Transport Performance of Molten Salt Electrolyte in a Fractal Porous FeS(2 )Electrode: Mesoscale Modeling and Experimental Characterization

The fractal morphology of a porous electrode dramatically affects transport performance and electrochemical reactive properties of batteries. In this study, we reconstruct three-dimensional (3D) mesoscale geometrical models of an FeS2 cathode in thermal-activated batteries (TBs) by X-ray microcomputed tomography (micro-CT) technology and image-reconstructing methods. Then, on the basis of the mesoscale geometries and the intrinsic transport coefficients of the electrolyte ions, we explore the coupled transport performance of molten salt electrolytes in porous FeS2 electrodes at mesoscale by the numerical simulating method.
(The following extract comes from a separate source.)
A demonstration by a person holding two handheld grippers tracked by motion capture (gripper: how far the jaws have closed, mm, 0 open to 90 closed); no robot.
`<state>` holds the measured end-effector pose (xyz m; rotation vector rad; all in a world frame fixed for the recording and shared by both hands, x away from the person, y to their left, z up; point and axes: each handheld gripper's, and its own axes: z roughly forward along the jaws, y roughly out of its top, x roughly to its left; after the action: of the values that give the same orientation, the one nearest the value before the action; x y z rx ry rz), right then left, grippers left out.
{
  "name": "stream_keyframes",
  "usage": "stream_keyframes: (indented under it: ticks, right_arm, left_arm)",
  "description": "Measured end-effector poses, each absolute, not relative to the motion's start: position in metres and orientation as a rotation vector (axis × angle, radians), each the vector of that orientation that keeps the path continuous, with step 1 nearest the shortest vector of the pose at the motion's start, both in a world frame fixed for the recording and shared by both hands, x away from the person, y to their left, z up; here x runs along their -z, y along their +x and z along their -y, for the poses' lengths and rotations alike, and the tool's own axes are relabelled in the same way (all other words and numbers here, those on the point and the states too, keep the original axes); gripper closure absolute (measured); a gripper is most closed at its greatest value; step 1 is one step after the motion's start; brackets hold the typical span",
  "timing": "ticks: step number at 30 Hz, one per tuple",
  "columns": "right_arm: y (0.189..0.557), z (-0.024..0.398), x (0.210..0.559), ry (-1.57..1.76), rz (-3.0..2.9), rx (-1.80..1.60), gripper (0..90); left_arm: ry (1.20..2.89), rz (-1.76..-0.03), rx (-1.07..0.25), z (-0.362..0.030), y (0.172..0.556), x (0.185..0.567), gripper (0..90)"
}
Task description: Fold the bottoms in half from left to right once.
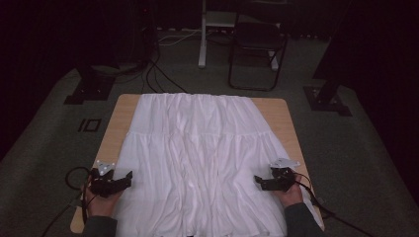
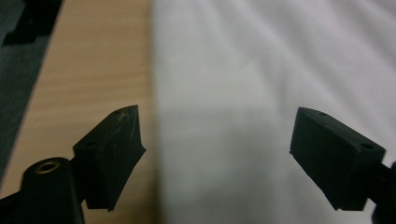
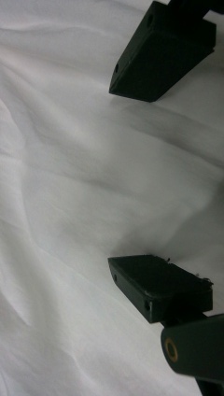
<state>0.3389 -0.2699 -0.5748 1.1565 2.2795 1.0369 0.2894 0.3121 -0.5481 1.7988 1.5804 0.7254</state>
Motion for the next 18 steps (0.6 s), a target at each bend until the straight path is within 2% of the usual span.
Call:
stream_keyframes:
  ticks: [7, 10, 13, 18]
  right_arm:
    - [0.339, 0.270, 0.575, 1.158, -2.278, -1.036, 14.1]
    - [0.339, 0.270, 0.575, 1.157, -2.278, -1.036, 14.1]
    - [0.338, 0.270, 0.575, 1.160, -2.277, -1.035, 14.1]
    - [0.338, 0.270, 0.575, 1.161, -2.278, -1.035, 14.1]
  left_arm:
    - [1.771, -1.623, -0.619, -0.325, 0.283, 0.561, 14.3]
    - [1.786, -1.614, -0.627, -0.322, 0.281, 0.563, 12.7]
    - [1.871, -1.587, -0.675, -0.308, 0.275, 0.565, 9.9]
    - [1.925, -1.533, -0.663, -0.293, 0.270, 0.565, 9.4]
Specifically, the dependence of the Li ions spatial concentration distribution and transport flux on the interfacial electrochemical reaction conditions, pore sizes, and tortuosity factors of porous electrodes will be systematically studied. Furthermore, the fitted effective diffusive coefficient (Deff) of the Li ions in a porous FeS2 electrode from the mesoscale model is compared with that measured by cyclic voltammogram (CV) data and calculated by the Bruggeman method, and the result confirms that the fitted Deff is closer to the actual value.